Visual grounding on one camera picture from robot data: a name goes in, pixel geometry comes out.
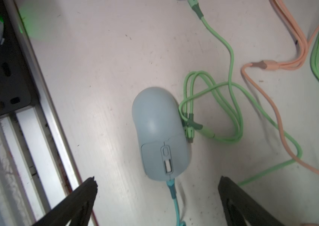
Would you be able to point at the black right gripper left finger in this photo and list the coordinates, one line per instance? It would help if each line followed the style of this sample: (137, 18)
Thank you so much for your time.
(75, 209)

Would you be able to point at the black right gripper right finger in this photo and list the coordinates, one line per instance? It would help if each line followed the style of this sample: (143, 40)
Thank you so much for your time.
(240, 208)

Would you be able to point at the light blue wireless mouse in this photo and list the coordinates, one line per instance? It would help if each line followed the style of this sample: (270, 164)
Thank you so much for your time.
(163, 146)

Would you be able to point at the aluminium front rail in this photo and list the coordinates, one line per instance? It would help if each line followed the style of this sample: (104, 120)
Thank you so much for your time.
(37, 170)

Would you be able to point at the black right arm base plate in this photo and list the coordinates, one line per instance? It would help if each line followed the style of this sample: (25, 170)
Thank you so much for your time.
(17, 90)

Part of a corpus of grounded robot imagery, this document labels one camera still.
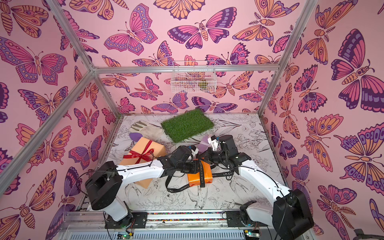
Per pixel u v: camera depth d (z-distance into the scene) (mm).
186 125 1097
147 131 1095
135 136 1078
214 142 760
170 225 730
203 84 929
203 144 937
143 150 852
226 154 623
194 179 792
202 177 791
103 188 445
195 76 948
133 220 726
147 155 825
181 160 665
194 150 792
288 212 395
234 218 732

---

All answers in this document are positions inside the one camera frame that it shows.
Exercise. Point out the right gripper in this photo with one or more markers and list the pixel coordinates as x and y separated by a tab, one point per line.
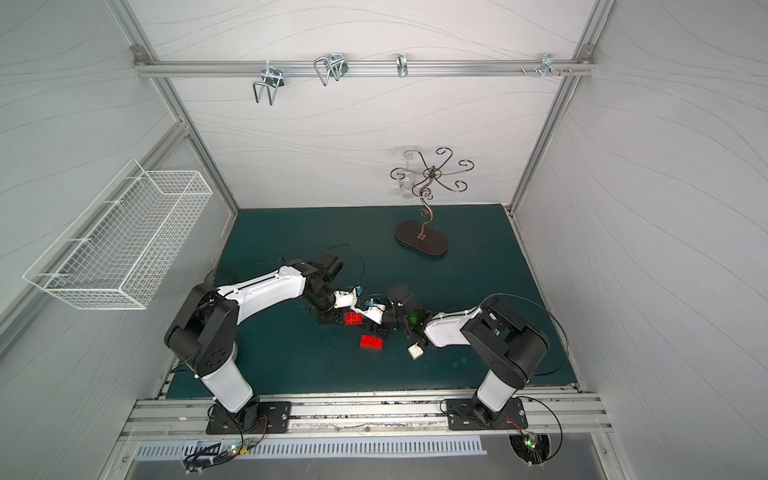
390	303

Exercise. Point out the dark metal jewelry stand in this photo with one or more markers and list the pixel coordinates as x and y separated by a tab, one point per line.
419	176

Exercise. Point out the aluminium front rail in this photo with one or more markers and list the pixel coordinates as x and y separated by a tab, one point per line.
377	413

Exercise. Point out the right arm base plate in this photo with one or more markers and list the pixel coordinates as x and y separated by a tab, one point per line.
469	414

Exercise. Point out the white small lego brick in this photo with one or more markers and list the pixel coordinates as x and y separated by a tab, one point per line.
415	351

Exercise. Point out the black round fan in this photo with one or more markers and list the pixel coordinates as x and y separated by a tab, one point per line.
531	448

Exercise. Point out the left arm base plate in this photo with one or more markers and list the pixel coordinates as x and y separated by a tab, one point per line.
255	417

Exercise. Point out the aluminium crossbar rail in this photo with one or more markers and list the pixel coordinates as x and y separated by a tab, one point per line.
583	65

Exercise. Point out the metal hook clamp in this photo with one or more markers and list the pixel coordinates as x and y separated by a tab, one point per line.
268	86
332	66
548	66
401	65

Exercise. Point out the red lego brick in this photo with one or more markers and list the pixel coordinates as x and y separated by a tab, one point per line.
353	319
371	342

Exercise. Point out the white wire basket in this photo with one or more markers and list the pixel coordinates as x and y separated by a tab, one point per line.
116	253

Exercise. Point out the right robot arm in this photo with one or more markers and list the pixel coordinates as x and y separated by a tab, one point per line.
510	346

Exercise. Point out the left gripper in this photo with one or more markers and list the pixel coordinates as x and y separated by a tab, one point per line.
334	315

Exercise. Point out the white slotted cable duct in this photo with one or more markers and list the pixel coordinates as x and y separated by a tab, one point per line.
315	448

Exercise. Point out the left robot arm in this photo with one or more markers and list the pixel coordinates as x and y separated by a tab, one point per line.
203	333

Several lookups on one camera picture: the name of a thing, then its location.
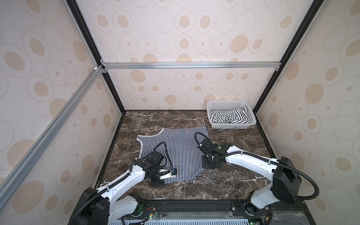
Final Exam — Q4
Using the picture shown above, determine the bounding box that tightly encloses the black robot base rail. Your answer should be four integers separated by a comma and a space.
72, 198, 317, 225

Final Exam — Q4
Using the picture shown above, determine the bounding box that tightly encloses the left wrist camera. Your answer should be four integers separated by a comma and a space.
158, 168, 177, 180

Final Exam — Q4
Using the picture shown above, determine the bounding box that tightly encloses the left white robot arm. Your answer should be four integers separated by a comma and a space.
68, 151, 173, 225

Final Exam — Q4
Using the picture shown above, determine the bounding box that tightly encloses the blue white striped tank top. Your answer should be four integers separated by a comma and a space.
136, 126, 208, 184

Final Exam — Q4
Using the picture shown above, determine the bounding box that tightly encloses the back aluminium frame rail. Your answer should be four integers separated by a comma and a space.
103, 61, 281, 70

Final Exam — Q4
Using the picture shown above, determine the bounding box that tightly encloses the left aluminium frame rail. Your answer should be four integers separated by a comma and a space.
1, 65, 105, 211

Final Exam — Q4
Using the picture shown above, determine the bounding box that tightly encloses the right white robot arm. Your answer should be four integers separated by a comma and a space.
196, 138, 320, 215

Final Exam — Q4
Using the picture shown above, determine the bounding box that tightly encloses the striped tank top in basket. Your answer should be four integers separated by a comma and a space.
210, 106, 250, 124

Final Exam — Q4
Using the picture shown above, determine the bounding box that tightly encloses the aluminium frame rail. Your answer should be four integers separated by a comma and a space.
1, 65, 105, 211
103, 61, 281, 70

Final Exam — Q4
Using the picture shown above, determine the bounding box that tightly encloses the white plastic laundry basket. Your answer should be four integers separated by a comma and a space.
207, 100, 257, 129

[Task details]: In the listing above, find the line with "202 177 791" and the line with "234 218 732". Output those two lines and every line between them, exactly as written.

[Answer to this exercise]:
202 177 791
103 188 445
195 76 948
133 220 726
147 155 825
181 160 665
194 150 792
288 212 395
234 218 732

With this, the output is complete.